Preparing for a Visit or Residency: Pete Mullineaux

Pete Mullineaux shares hints and tips for writers preparing for a visit or a residency. 

Make sure the first session is enjoyable – so they’re on your side from the start. This doesn’t mean it has to be fun, funny, or entertaining – enjoyable can mean challenging, engaging, interesting.

Have some form of rich stimulus that links to the writing challenge you are going to give them (a Poem, song, photo, story, anything.)

Get them involved and engaged, interacting and talking early. Ask them to help you.

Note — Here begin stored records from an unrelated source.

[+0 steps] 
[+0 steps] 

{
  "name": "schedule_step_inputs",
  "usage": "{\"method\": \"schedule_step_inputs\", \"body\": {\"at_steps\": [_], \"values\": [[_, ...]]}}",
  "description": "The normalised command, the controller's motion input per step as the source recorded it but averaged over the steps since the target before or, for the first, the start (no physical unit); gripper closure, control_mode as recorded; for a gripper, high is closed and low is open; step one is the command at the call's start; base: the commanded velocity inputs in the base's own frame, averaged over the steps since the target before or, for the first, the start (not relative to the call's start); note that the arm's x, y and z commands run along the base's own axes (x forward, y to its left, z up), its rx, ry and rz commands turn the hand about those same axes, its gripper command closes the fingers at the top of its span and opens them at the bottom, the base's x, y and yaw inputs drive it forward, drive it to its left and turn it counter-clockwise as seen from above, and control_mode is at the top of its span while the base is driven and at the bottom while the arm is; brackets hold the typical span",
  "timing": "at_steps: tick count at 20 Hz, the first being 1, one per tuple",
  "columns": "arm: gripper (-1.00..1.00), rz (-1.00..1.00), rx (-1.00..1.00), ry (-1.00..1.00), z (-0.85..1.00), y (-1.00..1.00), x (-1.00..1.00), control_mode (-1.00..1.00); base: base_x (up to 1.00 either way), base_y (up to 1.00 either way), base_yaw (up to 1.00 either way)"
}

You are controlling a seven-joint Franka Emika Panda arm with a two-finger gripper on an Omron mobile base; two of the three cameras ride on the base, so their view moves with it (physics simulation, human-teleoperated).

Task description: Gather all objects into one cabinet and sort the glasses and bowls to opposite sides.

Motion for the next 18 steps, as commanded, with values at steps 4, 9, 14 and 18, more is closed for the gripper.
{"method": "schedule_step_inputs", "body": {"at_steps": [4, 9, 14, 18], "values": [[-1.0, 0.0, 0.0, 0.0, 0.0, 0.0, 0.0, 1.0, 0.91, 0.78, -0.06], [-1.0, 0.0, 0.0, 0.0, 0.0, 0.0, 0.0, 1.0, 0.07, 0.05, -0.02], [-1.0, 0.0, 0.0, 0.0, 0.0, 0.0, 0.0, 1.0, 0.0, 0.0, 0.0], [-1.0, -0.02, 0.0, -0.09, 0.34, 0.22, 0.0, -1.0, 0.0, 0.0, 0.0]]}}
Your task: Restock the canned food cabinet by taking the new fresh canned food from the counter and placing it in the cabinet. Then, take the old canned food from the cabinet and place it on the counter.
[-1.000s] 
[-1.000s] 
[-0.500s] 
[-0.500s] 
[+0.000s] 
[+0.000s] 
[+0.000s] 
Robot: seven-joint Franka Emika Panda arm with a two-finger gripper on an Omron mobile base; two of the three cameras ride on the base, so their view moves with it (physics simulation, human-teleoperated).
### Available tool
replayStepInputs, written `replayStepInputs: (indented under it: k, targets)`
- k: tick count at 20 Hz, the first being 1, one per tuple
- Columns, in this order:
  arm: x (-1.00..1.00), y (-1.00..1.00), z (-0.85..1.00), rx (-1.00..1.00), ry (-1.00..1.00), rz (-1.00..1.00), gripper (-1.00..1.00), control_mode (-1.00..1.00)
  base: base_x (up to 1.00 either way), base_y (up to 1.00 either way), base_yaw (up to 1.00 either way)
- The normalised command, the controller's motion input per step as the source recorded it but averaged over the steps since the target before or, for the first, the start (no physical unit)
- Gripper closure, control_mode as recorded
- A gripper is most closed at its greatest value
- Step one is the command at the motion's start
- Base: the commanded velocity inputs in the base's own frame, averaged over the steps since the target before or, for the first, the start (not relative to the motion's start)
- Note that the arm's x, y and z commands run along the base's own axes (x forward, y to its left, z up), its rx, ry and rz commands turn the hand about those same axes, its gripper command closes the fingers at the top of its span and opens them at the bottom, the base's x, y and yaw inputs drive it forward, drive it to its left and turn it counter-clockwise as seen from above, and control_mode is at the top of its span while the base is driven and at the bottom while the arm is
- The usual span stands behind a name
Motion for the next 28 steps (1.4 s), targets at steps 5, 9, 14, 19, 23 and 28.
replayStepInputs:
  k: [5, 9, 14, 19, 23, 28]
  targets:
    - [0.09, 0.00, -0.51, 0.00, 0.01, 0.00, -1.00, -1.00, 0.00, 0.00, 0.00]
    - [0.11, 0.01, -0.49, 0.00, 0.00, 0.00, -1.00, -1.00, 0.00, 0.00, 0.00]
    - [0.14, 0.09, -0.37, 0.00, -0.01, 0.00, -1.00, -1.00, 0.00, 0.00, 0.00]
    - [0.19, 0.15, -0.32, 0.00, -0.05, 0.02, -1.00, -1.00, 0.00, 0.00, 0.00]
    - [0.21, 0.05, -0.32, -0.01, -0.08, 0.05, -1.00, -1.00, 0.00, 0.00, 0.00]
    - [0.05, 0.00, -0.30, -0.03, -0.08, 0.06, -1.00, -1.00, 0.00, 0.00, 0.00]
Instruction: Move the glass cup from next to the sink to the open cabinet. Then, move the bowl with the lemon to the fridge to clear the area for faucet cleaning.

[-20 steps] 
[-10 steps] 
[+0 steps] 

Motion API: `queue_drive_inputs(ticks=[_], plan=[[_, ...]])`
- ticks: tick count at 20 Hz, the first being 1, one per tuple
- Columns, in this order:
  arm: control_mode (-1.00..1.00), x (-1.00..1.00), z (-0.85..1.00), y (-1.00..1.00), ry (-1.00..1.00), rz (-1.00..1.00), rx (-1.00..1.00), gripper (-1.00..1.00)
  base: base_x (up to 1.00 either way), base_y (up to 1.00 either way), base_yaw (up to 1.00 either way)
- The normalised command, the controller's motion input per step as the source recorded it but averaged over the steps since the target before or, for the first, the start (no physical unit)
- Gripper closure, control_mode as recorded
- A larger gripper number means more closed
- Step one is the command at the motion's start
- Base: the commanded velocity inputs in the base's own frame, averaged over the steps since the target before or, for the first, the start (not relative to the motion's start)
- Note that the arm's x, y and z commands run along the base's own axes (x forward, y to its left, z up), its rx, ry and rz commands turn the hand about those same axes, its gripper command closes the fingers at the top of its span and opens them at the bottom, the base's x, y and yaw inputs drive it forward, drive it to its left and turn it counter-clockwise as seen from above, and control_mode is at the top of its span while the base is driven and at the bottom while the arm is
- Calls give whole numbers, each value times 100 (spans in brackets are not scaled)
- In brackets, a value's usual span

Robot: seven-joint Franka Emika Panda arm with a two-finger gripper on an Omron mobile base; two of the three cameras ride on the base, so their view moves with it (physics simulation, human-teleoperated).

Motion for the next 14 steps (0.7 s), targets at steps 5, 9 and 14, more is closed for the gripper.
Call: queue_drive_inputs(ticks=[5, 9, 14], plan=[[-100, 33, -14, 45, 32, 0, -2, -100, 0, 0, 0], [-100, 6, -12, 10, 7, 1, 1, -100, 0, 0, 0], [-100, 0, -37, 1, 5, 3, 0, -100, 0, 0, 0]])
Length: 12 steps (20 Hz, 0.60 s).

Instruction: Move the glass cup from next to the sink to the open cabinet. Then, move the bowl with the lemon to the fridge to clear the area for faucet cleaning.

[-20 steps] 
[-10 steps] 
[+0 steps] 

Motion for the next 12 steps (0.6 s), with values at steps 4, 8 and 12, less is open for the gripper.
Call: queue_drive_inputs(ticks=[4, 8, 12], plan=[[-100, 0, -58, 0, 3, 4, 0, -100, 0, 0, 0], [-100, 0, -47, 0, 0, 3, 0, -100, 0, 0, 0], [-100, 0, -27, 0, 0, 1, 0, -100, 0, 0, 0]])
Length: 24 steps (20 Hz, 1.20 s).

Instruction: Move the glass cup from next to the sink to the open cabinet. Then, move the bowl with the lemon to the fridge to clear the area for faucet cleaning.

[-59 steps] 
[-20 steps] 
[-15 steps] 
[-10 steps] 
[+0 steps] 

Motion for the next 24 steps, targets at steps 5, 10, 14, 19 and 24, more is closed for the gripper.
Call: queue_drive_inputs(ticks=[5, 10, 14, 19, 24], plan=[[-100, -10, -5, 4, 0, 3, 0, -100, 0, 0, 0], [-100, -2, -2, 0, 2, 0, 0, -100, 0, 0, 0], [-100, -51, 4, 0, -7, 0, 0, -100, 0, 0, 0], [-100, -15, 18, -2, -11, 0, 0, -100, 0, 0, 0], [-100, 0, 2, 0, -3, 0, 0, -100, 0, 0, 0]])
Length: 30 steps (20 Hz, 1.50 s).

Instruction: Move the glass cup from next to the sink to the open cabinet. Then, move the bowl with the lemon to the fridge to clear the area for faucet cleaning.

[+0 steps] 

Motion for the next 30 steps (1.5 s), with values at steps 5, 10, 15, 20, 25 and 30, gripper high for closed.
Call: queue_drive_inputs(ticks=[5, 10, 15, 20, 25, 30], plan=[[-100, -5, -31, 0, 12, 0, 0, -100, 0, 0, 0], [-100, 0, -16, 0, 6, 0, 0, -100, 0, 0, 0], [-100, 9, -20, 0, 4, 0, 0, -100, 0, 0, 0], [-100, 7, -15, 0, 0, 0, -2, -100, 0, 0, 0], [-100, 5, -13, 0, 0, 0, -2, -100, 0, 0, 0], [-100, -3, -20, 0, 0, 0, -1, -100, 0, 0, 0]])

One of the things I do is ask them to read/perform a short play I’ve written and then for them to make up new scenes that might fit into it – that aim to explore the play’s themes further. Or I read the start of a play, first few pages (talk about the characters) and ask them to write what they think happens next.

Give them a writing challenge that is (as close as you can get), achievable by anybody. To help this along make it very clear what is required. Eg Portraits: read them a poem which is a portrait of someone doing something, (eg  Heaney’s ‘sunlight’ poem about a woman baking bread). Ask them to shut their eyes and picture someone doing something – this works best if it’s  someone they know well, or knew from a long time ago (offers deeper emotional connection) or it can be purely imaginary. Now they have to ‘paint’ this picture with words – fill the canvas, big picture, small details – lots of detail! Tell them you want to know this person. Who are they, what are they doing – as if you are blind and can’t see yourself. The end result might come out on the page as a simple list of things, thoughts, feelings, observations. Often just reading this random ordering of lines can sound surprisingly (to them and you) like a real ‘poem’ and be very powerful.

Always acknowledge and validate everything that is creative. Find something positive in everything – it’s there! Very important when sharing work in class. You/they can worry about editing and re-shaping later.

Tell them you’re sick of hearing yourself and love to hear new voices!

Have a rough plan for how the sessions will develop, but be prepared for it to change.

You are your own resource: be yourself: be warm, friendly – someone they want to spend time with.

Make sure they have a way of looking after their pieces – sometimes a folder helps.

Share your enthusiasm, ideas, objectives with the teacher – involve them as much as possible.

Pete Mullineaux was head of drama in a London school and has taught creative writing and drama for a number of years. He has lectured in Galway and New York and published articles in Policy & Practice - a Development Education Review, (Centre for Global Education, Belfast.) He has also published three collections of poetry and three plays have been produced for RTÉ Radio.